◆ **Activity**:
Extract, unchanged, each line of the listing below from its first line through the line that contains "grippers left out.", inclusive, and nothing else.

◆ **Dataset section**:

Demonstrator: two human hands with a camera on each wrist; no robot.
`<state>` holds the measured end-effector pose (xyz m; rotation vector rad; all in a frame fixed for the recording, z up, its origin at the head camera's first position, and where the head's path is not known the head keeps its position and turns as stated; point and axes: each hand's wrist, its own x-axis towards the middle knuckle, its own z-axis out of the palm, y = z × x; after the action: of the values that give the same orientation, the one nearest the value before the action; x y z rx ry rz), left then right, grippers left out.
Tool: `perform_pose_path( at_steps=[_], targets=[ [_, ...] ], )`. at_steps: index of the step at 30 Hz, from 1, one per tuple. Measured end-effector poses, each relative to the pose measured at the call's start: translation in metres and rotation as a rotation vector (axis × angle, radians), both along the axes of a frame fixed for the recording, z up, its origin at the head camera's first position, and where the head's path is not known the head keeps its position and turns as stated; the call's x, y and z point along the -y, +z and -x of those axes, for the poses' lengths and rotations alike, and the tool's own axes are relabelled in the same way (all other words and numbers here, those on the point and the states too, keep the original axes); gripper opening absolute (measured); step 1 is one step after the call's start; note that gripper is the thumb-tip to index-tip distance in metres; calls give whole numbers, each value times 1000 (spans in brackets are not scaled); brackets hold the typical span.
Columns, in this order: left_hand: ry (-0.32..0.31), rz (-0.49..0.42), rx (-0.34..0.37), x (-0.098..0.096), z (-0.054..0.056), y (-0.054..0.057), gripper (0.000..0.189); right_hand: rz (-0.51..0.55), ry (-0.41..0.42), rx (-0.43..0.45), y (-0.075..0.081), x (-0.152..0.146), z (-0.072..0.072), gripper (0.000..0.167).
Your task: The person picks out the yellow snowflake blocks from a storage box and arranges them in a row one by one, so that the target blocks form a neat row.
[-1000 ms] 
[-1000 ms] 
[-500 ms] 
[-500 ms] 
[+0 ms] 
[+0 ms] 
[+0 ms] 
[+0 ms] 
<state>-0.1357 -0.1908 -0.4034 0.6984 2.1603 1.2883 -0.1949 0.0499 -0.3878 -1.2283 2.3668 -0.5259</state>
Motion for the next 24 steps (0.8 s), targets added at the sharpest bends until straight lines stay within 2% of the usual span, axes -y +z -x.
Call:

◆ **Task response**:
Demonstrator: two human hands with a camera on each wrist; no robot.
`<state>` holds the measured end-effector pose (xyz m; rotation vector rad; all in a frame fixed for the recording, z up, its origin at the head camera's first position, and where the head's path is not known the head keeps its position and turns as stated; point and axes: each hand's wrist, its own x-axis towards the middle knuckle, its own z-axis out of the palm, y = z × x; after the action: of the values that give the same orientation, the one nearest the value before the action; x y z rx ry rz), left then right, grippers left out.

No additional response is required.